## What you have to do
Nothing in the records that follow should differ once you have copied them out.

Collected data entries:

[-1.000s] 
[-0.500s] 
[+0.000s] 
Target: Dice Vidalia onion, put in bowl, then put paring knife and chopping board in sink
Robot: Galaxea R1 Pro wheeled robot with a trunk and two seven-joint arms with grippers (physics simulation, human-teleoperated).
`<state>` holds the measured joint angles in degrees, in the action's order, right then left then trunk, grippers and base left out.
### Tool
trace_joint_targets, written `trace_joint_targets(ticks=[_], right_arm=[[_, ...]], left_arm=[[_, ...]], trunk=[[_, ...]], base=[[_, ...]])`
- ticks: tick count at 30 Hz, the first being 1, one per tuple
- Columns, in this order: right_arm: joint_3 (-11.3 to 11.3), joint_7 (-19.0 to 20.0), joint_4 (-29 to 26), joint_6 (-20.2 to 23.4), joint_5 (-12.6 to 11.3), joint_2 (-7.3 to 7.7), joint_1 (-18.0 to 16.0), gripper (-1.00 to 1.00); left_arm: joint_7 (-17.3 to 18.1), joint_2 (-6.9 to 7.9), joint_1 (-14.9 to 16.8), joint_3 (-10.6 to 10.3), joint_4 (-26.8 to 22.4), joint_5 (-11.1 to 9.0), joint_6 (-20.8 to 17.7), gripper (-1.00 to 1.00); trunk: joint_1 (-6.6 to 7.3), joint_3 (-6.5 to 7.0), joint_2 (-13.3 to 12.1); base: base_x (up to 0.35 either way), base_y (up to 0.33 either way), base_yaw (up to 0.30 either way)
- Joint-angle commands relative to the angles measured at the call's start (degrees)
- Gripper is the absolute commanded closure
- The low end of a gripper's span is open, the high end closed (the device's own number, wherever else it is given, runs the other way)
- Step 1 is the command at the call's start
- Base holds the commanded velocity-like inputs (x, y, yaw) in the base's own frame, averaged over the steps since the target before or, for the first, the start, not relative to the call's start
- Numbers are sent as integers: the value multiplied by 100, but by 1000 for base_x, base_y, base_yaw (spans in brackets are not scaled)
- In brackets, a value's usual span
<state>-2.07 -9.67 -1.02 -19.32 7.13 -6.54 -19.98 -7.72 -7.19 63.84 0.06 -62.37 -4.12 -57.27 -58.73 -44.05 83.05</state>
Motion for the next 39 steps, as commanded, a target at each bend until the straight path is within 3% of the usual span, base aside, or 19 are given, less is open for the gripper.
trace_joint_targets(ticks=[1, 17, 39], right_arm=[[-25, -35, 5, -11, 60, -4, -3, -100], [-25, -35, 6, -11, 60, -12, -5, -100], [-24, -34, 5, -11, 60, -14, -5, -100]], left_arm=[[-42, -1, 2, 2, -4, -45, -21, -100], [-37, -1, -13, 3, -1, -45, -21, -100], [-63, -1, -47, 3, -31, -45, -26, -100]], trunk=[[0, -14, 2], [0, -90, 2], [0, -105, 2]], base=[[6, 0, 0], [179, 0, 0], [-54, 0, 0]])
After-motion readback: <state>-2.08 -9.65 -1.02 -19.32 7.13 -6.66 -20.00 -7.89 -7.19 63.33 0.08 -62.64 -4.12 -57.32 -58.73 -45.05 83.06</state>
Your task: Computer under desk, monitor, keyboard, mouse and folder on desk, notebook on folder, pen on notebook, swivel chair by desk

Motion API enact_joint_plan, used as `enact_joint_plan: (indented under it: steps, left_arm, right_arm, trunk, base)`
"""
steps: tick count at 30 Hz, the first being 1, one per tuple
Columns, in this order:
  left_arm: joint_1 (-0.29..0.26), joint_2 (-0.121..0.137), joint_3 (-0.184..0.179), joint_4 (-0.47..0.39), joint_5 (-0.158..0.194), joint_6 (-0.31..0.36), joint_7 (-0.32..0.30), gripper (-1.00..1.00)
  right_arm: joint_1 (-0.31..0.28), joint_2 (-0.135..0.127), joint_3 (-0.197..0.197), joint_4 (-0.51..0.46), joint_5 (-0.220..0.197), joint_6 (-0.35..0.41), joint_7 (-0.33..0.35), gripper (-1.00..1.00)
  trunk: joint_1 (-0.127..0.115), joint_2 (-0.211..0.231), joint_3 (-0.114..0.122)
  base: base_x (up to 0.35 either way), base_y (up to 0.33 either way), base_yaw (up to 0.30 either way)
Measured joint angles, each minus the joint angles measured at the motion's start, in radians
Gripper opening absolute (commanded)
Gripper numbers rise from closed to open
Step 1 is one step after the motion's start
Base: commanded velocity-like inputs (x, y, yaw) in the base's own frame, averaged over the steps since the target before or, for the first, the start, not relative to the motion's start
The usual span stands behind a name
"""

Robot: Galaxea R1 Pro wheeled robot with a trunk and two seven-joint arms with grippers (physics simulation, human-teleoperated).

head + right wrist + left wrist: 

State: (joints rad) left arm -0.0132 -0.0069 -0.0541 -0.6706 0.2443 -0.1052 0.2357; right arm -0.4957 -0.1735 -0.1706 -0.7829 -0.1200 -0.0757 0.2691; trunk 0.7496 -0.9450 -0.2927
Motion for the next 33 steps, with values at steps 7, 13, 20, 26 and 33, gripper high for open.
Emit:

## Expected answer
[-1.000s] 
[-0.500s] 
[+0.000s] 
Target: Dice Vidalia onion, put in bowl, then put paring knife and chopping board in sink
Robot: Galaxea R1 Pro wheeled robot with a trunk and two seven-joint arms with grippers (physics simulation, human-teleoperated).
`<state>` holds the measured joint angles in degrees, in the action's order, right then left then trunk, grippers and base left out.
### Tool
trace_joint_targets, written `trace_joint_targets(ticks=[_], right_arm=[[_, ...]], left_arm=[[_, ...]], trunk=[[_, ...]], base=[[_, ...]])`
- ticks: tick count at 30 Hz, the first being 1, one per tuple
- Columns, in this order: right_arm: joint_3 (-11.3 to 11.3), joint_7 (-19.0 to 20.0), joint_4 (-29 to 26), joint_6 (-20.2 to 23.4), joint_5 (-12.6 to 11.3), joint_2 (-7.3 to 7.7), joint_1 (-18.0 to 16.0), gripper (-1.00 to 1.00); left_arm: joint_7 (-17.3 to 18.1), joint_2 (-6.9 to 7.9), joint_1 (-14.9 to 16.8), joint_3 (-10.6 to 10.3), joint_4 (-26.8 to 22.4), joint_5 (-11.1 to 9.0), joint_6 (-20.8 to 17.7), gripper (-1.00 to 1.00); trunk: joint_1 (-6.6 to 7.3), joint_3 (-6.5 to 7.0), joint_2 (-13.3 to 12.1); base: base_x (up to 0.35 either way), base_y (up to 0.33 either way), base_yaw (up to 0.30 either way)
- Joint-angle commands relative to the angles measured at the call's start (degrees)
- Gripper is the absolute commanded closure
- The low end of a gripper's span is open, the high end closed (the device's own number, wherever else it is given, runs the other way)
- Step 1 is the command at the call's start
- Base holds the commanded velocity-like inputs (x, y, yaw) in the base's own frame, averaged over the steps since the target before or, for the first, the start, not relative to the call's start
- Numbers are sent as integers: the value multiplied by 100, but by 1000 for base_x, base_y, base_yaw (spans in brackets are not scaled)
- In brackets, a value's usual span
<state>-2.07 -9.67 -1.02 -19.32 7.13 -6.54 -19.98 -7.72 -7.19 63.84 0.06 -62.37 -4.12 -57.27 -58.73 -44.05 83.05</state>
Motion for the next 39 steps, as commanded, a target at each bend until the straight path is within 3% of the usual span, base aside, or 19 are given, less is open for the gripper.
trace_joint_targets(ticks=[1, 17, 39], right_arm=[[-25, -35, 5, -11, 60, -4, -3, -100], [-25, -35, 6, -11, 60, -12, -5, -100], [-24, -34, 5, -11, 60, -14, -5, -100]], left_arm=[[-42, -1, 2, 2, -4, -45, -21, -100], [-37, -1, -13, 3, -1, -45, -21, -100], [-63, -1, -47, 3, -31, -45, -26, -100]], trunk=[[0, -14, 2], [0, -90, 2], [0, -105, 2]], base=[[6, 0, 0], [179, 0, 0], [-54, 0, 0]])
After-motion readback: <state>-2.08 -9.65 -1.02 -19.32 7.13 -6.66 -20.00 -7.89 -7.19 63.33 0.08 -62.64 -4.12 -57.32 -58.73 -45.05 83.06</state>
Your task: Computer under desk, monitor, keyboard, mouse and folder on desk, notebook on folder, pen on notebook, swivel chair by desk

Motion API enact_joint_plan, used as `enact_joint_plan: (indented under it: steps, left_arm, right_arm, trunk, base)`
"""
steps: tick count at 30 Hz, the first being 1, one per tuple
Columns, in this order:
  left_arm: joint_1 (-0.29..0.26), joint_2 (-0.121..0.137), joint_3 (-0.184..0.179), joint_4 (-0.47..0.39), joint_5 (-0.158..0.194), joint_6 (-0.31..0.36), joint_7 (-0.32..0.30), gripper (-1.00..1.00)
  right_arm: joint_1 (-0.31..0.28), joint_2 (-0.135..0.127), joint_3 (-0.197..0.197), joint_4 (-0.51..0.46), joint_5 (-0.220..0.197), joint_6 (-0.35..0.41), joint_7 (-0.33..0.35), gripper (-1.00..1.00)
  trunk: joint_1 (-0.127..0.115), joint_2 (-0.211..0.231), joint_3 (-0.114..0.122)
  base: base_x (up to 0.35 either way), base_y (up to 0.33 either way), base_yaw (up to 0.30 either way)
Measured joint angles, each minus the joint angles measured at the motion's start, in radians
Gripper opening absolute (commanded)
Gripper numbers rise from closed to open
Step 1 is one step after the motion's start
Base: commanded velocity-like inputs (x, y, yaw) in the base's own frame, averaged over the steps since the target before or, for the first, the start, not relative to the motion's start
The usual span stands behind a name
"""

Robot: Galaxea R1 Pro wheeled robot with a trunk and two seven-joint arms with grippers (physics simulation, human-teleoperated).

head + right wrist + left wrist: 

State: (joints rad) left arm -0.0132 -0.0069 -0.0541 -0.6706 0.2443 -0.1052 0.2357; right arm -0.4957 -0.1735 -0.1706 -0.7829 -0.1200 -0.0757 0.2691; trunk 0.7496 -0.9450 -0.2927
Motion for the next 33 steps, with values at steps 7, 13, 20, 26 and 33, gripper high for open.
Emit:

Nothing remains to be added to the response.